The task | For each line of the data that includes the word "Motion", copy the line.

Supplied information |
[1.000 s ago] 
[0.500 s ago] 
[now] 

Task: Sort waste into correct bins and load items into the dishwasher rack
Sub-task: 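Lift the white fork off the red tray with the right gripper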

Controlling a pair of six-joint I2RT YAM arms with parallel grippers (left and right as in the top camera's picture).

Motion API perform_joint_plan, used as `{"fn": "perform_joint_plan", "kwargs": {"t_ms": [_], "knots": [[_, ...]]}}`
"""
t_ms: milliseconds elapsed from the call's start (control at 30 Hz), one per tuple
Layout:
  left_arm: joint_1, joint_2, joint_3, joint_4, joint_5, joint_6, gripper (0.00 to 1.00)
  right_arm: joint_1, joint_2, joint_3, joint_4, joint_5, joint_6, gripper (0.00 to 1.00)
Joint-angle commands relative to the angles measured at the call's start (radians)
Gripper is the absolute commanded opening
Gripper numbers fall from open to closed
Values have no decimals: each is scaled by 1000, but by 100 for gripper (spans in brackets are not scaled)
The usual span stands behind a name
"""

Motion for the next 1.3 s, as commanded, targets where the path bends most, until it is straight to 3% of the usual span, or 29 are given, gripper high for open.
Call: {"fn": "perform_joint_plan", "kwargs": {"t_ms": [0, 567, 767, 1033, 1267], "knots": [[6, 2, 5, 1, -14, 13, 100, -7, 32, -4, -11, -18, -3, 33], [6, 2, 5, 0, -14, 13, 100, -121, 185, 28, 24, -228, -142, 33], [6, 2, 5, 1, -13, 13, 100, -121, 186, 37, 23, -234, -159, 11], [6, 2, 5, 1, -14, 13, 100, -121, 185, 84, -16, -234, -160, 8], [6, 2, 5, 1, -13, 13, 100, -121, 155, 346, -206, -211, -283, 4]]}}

Solution below |
Motion API perform_joint_plan, used as `{"fn": "perform_joint_plan", "kwargs": {"t_ms": [_], "knots": [[_, ...]]}}`
Motion for the next 1.3 s, as commanded, targets where the path bends most, until it is straight to 3% of the usual span, or 29 are given, gripper high for open.

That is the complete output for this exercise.